In this review, most of the studies (n = 15, 71.4%) were conducted in North America (Kocla-Kimble and Batz, 1994; Wislande, 1994; Lee et al., 1998; Reutzel et al., 1999; Chambers et al., 2000; Ramam-Wilms, 2001; Lam, 2005; Kassam, 2006a, b; Ross et al., 2007; Culbertson, 2008; Kassam et al., 2008; Benedict, 2010; Cone et al., 2013; Galal et al., 2014). Only one study  was  conducted in Brazil (Limberger, 2013). All selected studies were published after 1990. Only one study was written in Spanish and only one in Portuguese, the others were in English.

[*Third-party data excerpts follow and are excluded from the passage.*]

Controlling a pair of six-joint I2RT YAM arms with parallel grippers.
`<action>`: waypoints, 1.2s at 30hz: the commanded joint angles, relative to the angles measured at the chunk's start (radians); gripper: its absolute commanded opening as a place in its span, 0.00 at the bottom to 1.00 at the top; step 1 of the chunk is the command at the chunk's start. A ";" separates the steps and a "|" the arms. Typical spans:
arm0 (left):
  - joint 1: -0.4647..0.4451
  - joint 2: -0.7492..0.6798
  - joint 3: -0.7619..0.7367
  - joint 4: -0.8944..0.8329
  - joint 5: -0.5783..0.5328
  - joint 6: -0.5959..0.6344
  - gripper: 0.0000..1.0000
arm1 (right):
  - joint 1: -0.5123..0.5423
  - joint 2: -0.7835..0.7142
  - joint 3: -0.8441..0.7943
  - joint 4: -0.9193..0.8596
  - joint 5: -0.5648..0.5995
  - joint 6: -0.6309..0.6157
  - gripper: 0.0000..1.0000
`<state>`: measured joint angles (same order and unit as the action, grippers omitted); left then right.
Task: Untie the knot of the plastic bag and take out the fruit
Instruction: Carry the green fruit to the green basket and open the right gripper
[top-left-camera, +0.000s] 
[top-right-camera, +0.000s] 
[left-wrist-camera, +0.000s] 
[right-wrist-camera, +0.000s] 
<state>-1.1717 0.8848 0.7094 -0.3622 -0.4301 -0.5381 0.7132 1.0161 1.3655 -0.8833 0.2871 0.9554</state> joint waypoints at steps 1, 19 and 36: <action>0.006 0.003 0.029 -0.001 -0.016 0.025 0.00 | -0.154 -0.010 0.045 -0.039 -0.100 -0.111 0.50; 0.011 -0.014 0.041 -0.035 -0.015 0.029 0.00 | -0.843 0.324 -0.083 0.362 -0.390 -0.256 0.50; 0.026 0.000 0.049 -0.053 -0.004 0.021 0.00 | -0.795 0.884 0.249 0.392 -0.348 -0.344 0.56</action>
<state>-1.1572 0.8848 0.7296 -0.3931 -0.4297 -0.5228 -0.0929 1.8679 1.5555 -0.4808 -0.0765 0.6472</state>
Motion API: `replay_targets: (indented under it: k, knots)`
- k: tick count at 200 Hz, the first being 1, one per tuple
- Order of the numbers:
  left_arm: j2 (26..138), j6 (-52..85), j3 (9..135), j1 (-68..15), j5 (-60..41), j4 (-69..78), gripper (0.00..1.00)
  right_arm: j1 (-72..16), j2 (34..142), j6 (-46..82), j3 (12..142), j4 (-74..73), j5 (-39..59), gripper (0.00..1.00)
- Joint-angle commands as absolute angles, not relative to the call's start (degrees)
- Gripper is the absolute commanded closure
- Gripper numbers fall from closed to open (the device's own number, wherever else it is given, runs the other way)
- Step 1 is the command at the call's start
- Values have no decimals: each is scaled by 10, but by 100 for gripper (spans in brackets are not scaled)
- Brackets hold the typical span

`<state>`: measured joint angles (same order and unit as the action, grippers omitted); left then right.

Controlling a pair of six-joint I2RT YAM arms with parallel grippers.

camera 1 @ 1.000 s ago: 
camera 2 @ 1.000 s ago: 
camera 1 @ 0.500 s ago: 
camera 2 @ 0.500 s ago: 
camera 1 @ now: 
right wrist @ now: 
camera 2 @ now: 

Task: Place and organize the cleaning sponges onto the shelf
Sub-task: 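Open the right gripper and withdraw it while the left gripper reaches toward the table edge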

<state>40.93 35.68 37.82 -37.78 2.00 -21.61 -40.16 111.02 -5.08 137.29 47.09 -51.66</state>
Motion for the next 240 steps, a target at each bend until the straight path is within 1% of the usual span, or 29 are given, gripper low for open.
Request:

Most of the studies were directed for undergraduate students of pharmacy (n =14, 66.7%) (Fisher, 1994; Wislande, 1994; Schneider and Sill, 1995; Culbertson, 2008; Chambers et al., 2000; Ramam-Wilms, 2001; Lam, 2005; Kassam, 2006a, b; Ross et al., 2007; Kassam et al., 2008; Martínez-Sánchez, 2009; Benedict, 2010), while only 19.0% were courses of continuing education to pharmacists (n = 4) (Kocla-Kimble and Batz, 1994; Lee et al., 1998; Reutzel et al., 1999; Chiang et al., 2010) and the others (n = 3, 14.3%) were education programs for postgraduate pharmacists (Lam, 2005; Zolezzi and Blake, 2008; Strohfeldt and Grant, 2010). Educational interventions were used in the pharmaceutical care courses from the first until fourth year of an undergraduate pharmacy degree program. Sample size in the analyzed papers varied from 15 to 574 students or pharmacists.


In the present study, only two studies discussed the pharmaceutical care concept (James et al., 2001; Kassam et al., 2008). Fourteen studies (66.7%) reported several responsibilities of the pharmacist in the process of patient care. Among them, the most frequently cited were: determination of patient's drug-related needs (indication, effectiveness, safety, adherence) and identifying drug therapy problems, in ten articles (Wislande, 1994; Reutzel et al., 1999; Chambers et al., 2000; Ramam-Wilms, 2001; Bertolo et al., 2003; Kassam, 2006a, b; Culbertson, 2008; Limberger, 2013; Galal et al., 2014), followed by obtaining of patient data as the reason for the encounter, demographics, medication experience, and other clinical information (Wislande, 1994; Galal et al., 2014) and development of  care plans (James et al., 2001; Cone et al., 2013).


Table 1 presents the educational interventions, methods of assessment and outcomes measured by the 21 selected studies. Regarding the teaching methods or learning strategies used in analyzed studies, simulation was the most used, in eight studies (30.0%) (Kocla-Kimble and Batz, 1994; Lee et al., 1998; Reutzel et al., 1999; Chambers et al., 2000; James et al., 2001; Benedict, 2010; Cone et al., 2013; Galal et al., 2014), followed by the use of problem-based learning (Wislande, 1994; Ramam-Wilms, 2001; Ross et al., 2007; Culbertson, 2008; Benedict, 2010; Strohfeldt and Grant, 2010) and case study (Ramam-Wilms, 2001; Lam, 2005; Culbertson, 2008; Zolezzi and Blake, 2008; Chiang et al., 2010; Limberger, 2013) in six articles each (28.5%).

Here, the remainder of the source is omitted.